Why are you into it?
Worth the hype, but only if you do it right.
About
Isaac Asimov's Foundation) was unfilmable for seventy years. Too dense, too cerebral, too much talking in boardrooms about the mathematics of empire. Then Apple threw $45 million per episode at it and hired David S. Goyer to crack the code. The result is something that looks like Foundation but moves like expensive television. Which turns out to be exactly what it needed.

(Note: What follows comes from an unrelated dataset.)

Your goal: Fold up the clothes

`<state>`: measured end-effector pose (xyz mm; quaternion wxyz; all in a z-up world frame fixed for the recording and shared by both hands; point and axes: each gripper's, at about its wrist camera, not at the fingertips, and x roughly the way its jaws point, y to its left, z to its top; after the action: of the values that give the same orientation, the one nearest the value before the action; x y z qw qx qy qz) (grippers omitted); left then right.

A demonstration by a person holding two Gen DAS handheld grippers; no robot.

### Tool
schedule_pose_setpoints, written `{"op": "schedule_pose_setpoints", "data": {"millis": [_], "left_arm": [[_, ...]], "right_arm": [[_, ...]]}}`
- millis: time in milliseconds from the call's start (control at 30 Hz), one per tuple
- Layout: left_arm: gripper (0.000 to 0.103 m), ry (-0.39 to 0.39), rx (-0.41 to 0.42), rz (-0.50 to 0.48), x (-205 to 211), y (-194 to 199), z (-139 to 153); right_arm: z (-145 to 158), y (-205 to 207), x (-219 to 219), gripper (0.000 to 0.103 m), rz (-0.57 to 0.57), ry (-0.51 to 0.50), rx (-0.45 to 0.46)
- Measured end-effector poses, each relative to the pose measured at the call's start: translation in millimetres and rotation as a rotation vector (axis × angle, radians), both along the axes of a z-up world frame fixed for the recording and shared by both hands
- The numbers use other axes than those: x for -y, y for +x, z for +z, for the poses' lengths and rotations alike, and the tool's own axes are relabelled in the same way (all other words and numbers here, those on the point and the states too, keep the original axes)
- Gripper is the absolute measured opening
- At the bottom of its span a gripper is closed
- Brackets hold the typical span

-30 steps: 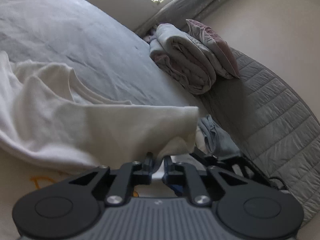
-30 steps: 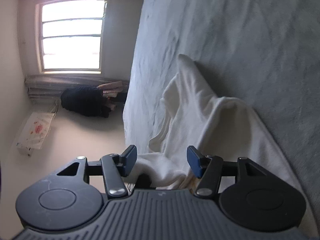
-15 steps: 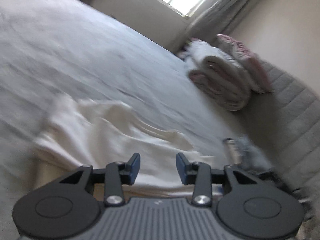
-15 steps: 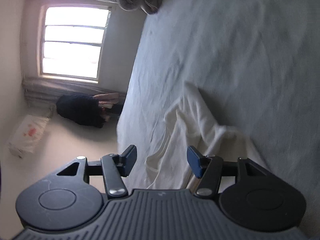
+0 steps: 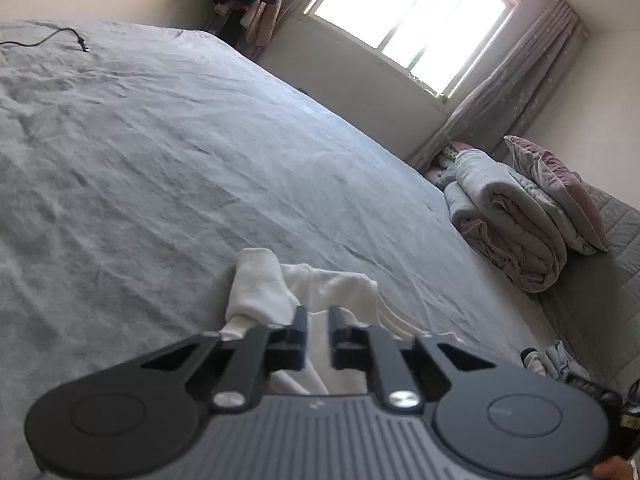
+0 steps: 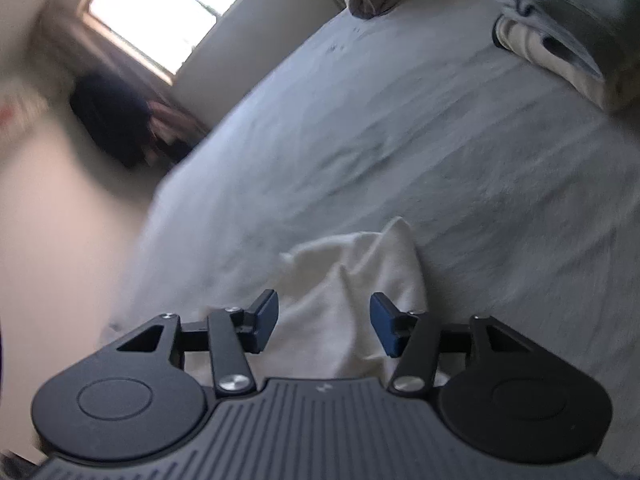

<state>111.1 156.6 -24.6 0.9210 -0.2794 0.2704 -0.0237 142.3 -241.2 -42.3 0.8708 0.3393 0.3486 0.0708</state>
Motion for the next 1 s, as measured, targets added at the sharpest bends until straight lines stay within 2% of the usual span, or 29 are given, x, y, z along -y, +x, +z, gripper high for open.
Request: {"op": "schedule_pose_setpoints", "data": {"millis": [33, 167, 233, 333, 467, 567, 633, 733, 767, 833, 933, 1000], "left_arm": [[0.003, -0.001, -0.006, -0.002, 0.0, 2.5, -3.6], [0.003, -0.010, -0.028, 0.017, -2.6, 8.3, -14.0], [0.003, -0.032, -0.030, 0.029, -6.1, 10.1, -16.9], [0.003, -0.031, -0.015, 0.030, -6.8, 11.4, -18.2], [0.003, -0.002, 0.035, 0.009, -3.6, 10.2, -14.8], [0.004, -0.010, 0.048, 0.001, -2.6, 9.9, -14.5], [0.004, -0.003, 0.031, -0.005, -1.1, 11.7, -16.5], [0.004, 0.050, -0.064, -0.033, 4.6, 19.3, -27.1], [0.003, 0.068, -0.095, -0.044, 6.5, 21.6, -31.5], [0.002, 0.095, -0.104, -0.070, 9.4, 21.9, -37.1], [0.002, 0.100, -0.098, -0.081, 8.4, 20.9, -29.4], [0.003, 0.084, -0.030, -0.073, 5.7, 14.9, -18.7]], "right_arm": [[-4.9, 0.5, -3.1, 0.047, 0.002, -0.026, -0.003], [-18.8, -0.7, -7.7, 0.034, 0.025, -0.060, 0.024], [-18.6, -1.2, -14.7, 0.017, 0.041, -0.097, 0.042], [-7.5, -6.8, -20.9, 0.011, 0.046, -0.129, 0.103], [27.6, -27.4, -20.9, 0.010, 0.029, -0.164, 0.261], [38.0, -42.9, -16.1, 0.010, -0.007, -0.212, 0.324], [31.6, -43.7, -11.9, 0.010, -0.017, -0.221, 0.299], [8.8, -41.1, -11.6, 0.010, -0.022, -0.259, 0.230], [1.1, -41.3, -13.7, 0.010, -0.021, -0.306, 0.215], [-12.8, -41.7, -18.0, 0.010, -0.018, -0.397, 0.189], [-16.0, -43.3, -25.4, 0.009, 0.008, -0.490, 0.210], [-18.0, -44.3, -30.3, 0.009, 0.025, -0.552, 0.223]]}}
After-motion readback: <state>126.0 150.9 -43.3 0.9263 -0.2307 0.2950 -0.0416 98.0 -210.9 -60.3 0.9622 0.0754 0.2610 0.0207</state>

The original novels were dinner party conversations between economists who happened to live in space. Psychohistory, Asimov's fictional science of predicting societal collapse, played out through speeches and committee meetings. Goyer's adaptation keeps the intellectual framework but adds what the books never had: women who matter, action sequences that breathe, and Lee Pace as a cloned emperor having conversations with himself across centuries. The genetic dynasty of Emperor Cleon, split into Dawn, Day, and Dusk versions, becomes the show's most compelling throughline. Pace makes each clone distinct while keeping them recognizably the same person at different life stages.
The production design does heavy lifting. Trantor, the galactic capital, feels both ancient and inevitable. The ships move with weight. The costumes suggest cultures that evolved separately for millennia, then crashed back together. Jared Harris anchors the first season as Hari Seldon, the mathematician who sees the empire's end coming. When he dies early, the show has to prove it can survive without him. Season two mostly does.
This isn't the Foundation purists wanted, but purist adaptations of Asimov end up as radio plays. The Apple TV+ series trades philosophical precision for emotional stakes and comes out ahead. You lose some of the original's intellectual rigor. You gain characters worth caring about when the galaxy burns. The math still matters, but now it has a heartbeat.
Fun fact
The show's budget per episode roughly equals the entire GDP of some small countries Asimov wrote about collapsing.